Más boas ideias

Calisto Elói de Silos e Benevides de Barbuda, é sabido, foi o protagonista de uma revolta pela moralização da política — em A Queda de um Anjo, de Camilo Castelo Branco. E foi também, mas isso é menos sabido, eleito num círculo uninominal.

Calisto Elói era de Miranda, e os deputados enviados por Miranda a São Bento tinham pouco da terra. Eram, em geral, aqueles que os diretórios partidários tinham escolhido a dedo de entre os seus fiéis lisboetas: “pela maior parte, os representantes dos mirandeses tinham sido uns rapazes bem-falantes, areopagitas do Café Marrare, gente conhecida pela figura desde o botequim até S. Carlos”.

Abandonamos aqui com pena a prosa de Camilo Castelo Branco, apenas para notar o seguinte: não foi por terem círculos uninominais que os portugueses, no século XIX, tiveram eleitos mais próximos dos eleitores. E não é se eles forem reintroduzidos extemporaneamente no século XXI que os terão.

A primeira razão é simples, mas não se pode abusar dela: é que não há praticamente sistema eleitoral que não possa ser distorcido.
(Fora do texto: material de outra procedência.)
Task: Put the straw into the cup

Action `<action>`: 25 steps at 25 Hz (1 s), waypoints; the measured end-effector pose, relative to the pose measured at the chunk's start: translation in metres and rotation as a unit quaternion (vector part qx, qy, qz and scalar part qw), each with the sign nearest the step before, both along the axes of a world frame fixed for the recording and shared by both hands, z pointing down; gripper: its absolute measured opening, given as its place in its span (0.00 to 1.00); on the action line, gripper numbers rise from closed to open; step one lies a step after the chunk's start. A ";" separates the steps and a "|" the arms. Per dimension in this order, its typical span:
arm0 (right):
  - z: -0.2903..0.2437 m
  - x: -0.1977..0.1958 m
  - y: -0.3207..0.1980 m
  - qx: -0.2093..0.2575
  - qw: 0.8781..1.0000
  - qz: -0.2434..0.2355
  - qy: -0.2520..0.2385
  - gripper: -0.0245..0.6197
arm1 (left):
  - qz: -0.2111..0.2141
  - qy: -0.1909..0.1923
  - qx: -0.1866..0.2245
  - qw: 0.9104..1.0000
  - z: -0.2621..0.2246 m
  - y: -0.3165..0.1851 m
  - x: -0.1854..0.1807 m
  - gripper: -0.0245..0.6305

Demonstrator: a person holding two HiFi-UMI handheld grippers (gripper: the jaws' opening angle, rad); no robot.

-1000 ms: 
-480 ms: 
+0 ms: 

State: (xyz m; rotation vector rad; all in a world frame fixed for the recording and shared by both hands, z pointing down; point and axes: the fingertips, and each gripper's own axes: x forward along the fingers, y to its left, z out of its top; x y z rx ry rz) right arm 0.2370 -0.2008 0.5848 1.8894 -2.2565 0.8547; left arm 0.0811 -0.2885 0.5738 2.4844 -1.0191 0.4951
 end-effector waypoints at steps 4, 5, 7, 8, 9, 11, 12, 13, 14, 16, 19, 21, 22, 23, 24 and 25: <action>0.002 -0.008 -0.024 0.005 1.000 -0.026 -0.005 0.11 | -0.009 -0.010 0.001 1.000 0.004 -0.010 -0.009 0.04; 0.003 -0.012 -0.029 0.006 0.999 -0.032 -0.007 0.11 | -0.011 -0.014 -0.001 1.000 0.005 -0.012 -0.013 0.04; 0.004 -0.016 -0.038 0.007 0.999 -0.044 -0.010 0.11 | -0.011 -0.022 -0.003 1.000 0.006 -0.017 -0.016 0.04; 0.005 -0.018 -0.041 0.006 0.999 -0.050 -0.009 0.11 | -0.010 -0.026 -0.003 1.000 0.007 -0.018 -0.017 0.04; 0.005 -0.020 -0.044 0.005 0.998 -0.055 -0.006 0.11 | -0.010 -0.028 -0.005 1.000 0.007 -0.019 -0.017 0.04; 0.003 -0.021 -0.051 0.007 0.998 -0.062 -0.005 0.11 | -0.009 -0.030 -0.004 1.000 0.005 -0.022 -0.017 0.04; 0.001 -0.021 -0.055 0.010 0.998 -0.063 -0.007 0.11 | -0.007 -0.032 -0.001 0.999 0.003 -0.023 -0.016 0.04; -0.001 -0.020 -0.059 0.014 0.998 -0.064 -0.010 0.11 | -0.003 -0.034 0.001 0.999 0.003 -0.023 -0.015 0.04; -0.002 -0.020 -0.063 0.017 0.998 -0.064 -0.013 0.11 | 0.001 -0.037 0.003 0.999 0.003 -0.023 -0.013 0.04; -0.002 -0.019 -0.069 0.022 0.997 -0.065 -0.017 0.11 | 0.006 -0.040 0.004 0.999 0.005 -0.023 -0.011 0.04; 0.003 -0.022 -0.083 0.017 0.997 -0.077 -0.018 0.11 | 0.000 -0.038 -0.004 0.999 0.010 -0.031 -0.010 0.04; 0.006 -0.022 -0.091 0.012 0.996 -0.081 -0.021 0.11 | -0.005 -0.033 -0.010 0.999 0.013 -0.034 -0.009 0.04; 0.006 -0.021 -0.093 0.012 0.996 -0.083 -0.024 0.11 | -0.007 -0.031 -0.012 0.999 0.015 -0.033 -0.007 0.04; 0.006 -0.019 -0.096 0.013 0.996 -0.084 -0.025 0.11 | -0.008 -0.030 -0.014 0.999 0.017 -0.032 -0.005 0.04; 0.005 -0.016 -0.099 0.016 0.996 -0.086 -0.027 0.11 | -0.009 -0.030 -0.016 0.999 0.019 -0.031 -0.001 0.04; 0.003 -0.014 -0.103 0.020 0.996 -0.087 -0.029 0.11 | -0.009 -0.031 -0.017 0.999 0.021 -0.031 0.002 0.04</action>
O liberalismo tinha círculos uninominais, e os diretórios partidários enchiam-nos de “rapazes do Marrare”. A nossa IIª República tem círculos distritais proporcionais e nada tem impedido os diretórios de os encher de pára-quedistas. A razão por que é necessário ser cuidadoso com este argumento é porque os poderosos também o usam para não reformar nada.

A segunda razão é que os círculos uninominais são quase de certeza uma ideia que é má, parecendo boa.
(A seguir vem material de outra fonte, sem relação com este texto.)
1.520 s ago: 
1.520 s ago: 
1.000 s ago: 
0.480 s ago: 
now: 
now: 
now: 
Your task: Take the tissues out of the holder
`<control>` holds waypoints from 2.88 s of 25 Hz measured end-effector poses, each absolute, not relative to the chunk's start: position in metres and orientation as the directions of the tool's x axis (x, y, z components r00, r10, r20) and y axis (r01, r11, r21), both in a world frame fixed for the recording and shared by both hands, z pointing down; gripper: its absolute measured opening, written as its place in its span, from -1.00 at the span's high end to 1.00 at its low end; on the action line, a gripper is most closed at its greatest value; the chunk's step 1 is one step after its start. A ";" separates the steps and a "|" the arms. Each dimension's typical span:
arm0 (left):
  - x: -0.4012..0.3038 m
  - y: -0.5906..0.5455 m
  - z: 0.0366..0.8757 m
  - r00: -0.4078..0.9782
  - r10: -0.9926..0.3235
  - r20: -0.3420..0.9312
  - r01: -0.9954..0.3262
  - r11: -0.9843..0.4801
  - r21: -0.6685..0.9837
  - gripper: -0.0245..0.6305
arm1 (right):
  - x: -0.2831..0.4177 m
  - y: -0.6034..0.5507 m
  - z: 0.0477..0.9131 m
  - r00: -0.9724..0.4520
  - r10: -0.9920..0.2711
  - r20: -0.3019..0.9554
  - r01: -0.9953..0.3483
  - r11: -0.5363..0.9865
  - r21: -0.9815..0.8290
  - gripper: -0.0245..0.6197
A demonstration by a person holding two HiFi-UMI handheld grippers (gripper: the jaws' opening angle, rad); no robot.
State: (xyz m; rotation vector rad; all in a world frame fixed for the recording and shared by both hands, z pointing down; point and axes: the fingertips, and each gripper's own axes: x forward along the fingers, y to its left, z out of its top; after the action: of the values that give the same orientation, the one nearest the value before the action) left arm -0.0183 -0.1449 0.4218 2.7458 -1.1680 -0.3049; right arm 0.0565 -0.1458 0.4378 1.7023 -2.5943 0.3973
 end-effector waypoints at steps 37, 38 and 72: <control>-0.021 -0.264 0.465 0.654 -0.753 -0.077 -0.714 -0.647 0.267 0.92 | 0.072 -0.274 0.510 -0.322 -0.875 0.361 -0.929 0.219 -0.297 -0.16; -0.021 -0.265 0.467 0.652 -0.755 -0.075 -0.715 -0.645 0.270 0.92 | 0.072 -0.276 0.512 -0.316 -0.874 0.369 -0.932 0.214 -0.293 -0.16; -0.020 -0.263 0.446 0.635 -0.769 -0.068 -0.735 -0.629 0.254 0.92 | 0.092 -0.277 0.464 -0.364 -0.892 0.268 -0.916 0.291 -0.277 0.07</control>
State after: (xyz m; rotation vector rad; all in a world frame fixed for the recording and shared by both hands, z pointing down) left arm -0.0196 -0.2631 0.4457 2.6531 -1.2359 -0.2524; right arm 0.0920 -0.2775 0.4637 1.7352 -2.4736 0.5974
Os círculos uninominais são a típica novidade velha. Parecem uma ideia moderna, sendo no entanto uma ideia pré-moderna. Faziam sentido na Inglaterra da Revolução Gloriosa (1688) porque era necessário enviar uma pessoa de cada terra para o parlamento em Westminster. As distância e as dificuldades de transportes faziam daquela pessoa a representante daquela terra. Isso era antes de haver esquerda e direita, ou até partidos políticos. Hoje, o sistema significa que o mirandês de um partido estaria representado, e que os dos outros se sentiriam mais representados... pelos deputados dos outros círculos. Era essa a ideia?

Depois, a não ser que todo o parlamento fosse composto por deputados de círculos uninominais — e aí acabava-se a proporcionalidade, estabelecida (e muito bem) como princípio geral pela Constituição — cada deputado “uninominal” teria de representar para aí 150 mil portugueses. Isso significaria que só na linha que vai de Lisboa a Sintra haveria população para vários deputados. Miranda tem menos de dez mil habitantes; se no século XIX teve Calisto Elói, desta vez nem todo o distrito de Bragança daria para um círculo uninominal. Para proximidade, estamos falados.

A verdadeira pergunta é, contudo, de que tipo de proximidade estamos a falar. Geográfica, sim; mas, num tempo de internet e redes sociais, será essa a mais importante? Para representante local, temos os autarcas. Para representante nacional, queremos quem esteja próximo de nós pela escolha, pelo voto e pelo mandato.

Para isso precisaríamos de algo como: um círculo nacional, listas abertas, voto preferencial e quotas regionais obrigatórias nas listas de deputados (escolhidas por primárias nos partidos que assim decidissem). Um sistema do presente e não do passado.